I preach to my kids: write every day.

I should stop there and clarify that sentence. Because I don’t exactly have kids. I am a professor. I have students. But they are mine. At least for 17 weeks each semester. My job is to help them find the tools they need to go live out their dreams, at least as best that I can.

Teaching isn’t a job. It’s a calling. It’s one that, like so many jobs, doesn’t have hours or boundaries. My kids are my kids. They will always be my kids. Thirty years from now, if I’m still kicking around on the planet, I’ll worry about them. I’ll wonder if I helped them find that one critical piece that made it all come together.

But this isn’t that kind of writing. I’ve discussed teaching before. This is about writing. And what I haven’t been doing.

2.

Many years ago, I was talking with a friend of mine at a restaurant we worked. We were discussing “who” we were. The kinds of small talk strangers make as they decide whether they will be something more than casual acquaintances. Feeling each other out.

Not in any particularly interesting way. Just regular.

Throughout the conversation, I found out two things: he was a soccer player and he was a bartender.

“Be careful,” I told him, “because it’s very easy to become a bartender who used to play soccer.”

3.

I’ve deleted more completed work than I’ve published, which is saying something since I’ve been writing for roughly 15 years (although truth be told, the last few have been meager in terms of publishing).

Back in the salad days, I would write constantly. No matter where I was. Always scrawling down my thoughts and ideas. I would clear my mind and my schedule, sally up to the computer with a big bottle of whiskey and proceed to write until I was too drunk to pee.

I was always amazed that I had girlfriends during this time. Apparently this type of behavior intrigues women.

I am oftentimes told these days how much more interesting I am. How exciting my life must be. How surprised people are that I am single. (Sometimes this is even serious.)

But I don’t write as much anymore. I don’t drink at all. And I pee often.

4.

I embraced the world differently before.

I have never been a popular person. I’ve never been on the “lists” or part of the “in” crowd. Not for reasons that have to do with me. Every time I’ve found myself part of some exclusivity, I’ve had a different surname: “from Wired” or “with MIT”.

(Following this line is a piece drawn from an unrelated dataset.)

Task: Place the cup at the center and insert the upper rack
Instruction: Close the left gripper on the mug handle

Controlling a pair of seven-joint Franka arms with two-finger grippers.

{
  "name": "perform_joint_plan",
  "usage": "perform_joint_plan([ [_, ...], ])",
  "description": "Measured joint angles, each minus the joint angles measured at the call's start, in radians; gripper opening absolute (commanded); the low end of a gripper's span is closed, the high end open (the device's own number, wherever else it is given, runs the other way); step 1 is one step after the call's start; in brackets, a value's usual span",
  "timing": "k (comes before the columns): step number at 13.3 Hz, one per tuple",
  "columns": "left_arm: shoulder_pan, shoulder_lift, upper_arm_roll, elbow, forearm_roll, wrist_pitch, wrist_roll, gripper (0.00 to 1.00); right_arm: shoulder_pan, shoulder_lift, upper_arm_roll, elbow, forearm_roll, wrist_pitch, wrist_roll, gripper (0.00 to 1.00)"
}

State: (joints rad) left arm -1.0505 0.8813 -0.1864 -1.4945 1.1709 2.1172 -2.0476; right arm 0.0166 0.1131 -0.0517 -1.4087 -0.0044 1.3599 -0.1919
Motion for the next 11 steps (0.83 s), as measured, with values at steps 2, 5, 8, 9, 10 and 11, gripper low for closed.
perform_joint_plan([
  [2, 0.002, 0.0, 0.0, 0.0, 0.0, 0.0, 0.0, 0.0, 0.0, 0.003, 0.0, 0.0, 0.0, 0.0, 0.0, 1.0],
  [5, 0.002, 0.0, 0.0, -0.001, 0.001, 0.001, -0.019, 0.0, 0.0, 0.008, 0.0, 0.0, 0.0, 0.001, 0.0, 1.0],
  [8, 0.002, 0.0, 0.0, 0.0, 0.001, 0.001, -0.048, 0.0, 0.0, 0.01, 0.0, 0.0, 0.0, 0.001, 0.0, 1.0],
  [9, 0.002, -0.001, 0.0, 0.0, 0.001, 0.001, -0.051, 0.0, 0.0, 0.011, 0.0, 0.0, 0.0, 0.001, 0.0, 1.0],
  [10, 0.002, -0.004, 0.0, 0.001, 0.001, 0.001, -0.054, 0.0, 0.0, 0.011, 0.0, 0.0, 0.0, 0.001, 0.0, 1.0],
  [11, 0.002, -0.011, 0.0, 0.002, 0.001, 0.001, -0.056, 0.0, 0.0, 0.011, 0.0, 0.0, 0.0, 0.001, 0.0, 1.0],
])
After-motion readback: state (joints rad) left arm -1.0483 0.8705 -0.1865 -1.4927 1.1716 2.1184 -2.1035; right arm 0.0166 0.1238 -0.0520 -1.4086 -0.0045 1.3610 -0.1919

I took these monikers too much to heart when I was younger. I happily slipped into the jetset lifestyle afforded by access and excitement and Silicon Valley money. I dated beyond my league more than I care to admit. I knew it. They knew it. But I had access to the places they wanted to be.

It was a trade. A barter.

I was just wasn’t trading for what I thought. The years slipped by. The faces changed. The life didn’t. It was a long, slow, pathetic realization that when I left the monikers behind, I’d left that other life behind as well.

5.

I’ve lost more than I’ve gained. If you measure in a certain way.

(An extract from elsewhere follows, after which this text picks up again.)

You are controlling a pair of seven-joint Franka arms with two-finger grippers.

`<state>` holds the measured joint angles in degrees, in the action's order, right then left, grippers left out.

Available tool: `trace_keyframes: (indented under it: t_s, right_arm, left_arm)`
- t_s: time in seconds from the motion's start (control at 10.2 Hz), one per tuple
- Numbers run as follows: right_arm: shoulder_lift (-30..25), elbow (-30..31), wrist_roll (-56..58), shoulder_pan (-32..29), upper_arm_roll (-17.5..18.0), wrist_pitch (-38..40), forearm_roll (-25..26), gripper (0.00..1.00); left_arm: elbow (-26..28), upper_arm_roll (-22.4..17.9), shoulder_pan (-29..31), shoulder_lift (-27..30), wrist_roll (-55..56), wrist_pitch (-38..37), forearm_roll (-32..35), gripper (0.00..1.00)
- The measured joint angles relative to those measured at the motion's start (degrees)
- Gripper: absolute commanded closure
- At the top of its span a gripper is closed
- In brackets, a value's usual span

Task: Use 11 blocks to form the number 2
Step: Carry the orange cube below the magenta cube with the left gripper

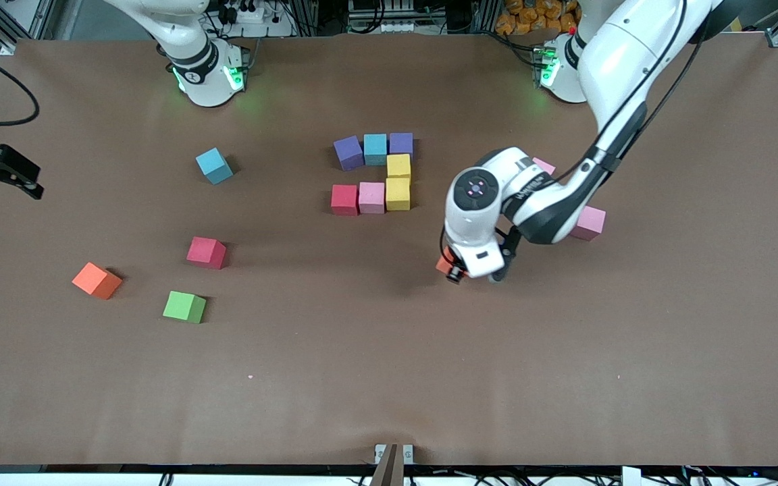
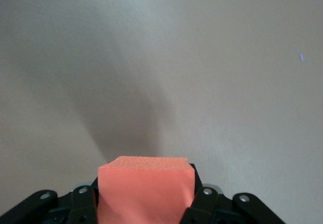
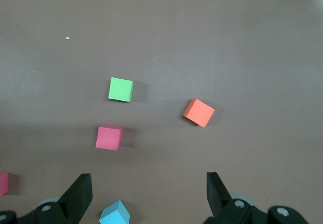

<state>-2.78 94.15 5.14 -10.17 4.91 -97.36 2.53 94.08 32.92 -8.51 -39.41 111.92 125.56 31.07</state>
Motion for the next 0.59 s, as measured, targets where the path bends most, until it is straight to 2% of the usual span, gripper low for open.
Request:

I was talking with a former student tonight, one who thought I disliked her greatly. In fact, quite the opposite. She is a poised, kind, confident young woman with a great husband and the beginnings of beautiful life. But I pushed her to the breaking point in class because I saw within her things about herself that she didn’t see.

She was, she said, determined not to let me beat her. So she dug in every night, worked harder than she had before, turned in draft after draft. She refused to give me an inch. Federal law prohibits me from disclosing her grade, but it did not reflect her effort. I can tell you that.

And she thanked me. Which surprised me because I was, like her, certain that she hated me. It wouldn’t have surprised me. But now that she’s taking a shot at her life’s goal, she gets it. She knows she can do anything. And she knows that I’ll be there fighting for her every step of the way.

I tell you this because she reminded me that we can never stop. The past is what is was and no amount of staring at it will change that.

6.

When I first started attending meetings for my alcoholism, I was told simply this: 90 meetings in 90 days.

Nobody could tell me why. They couldn’t explain it. There was no reason. Just a simple idea: go to 90 meetings in 90 days. And see.

I couldn’t tell you the date it changed. I just know it did. Somewhere in that 90 days, I became something else. Something new. Something clean. Or clean-er.

So it’s time again. This time with writing. 90 days, every day, writing.

To find myself in my words again. To find the thing that I’ve lost. To go in search of the part of me that slipped away so many years ago.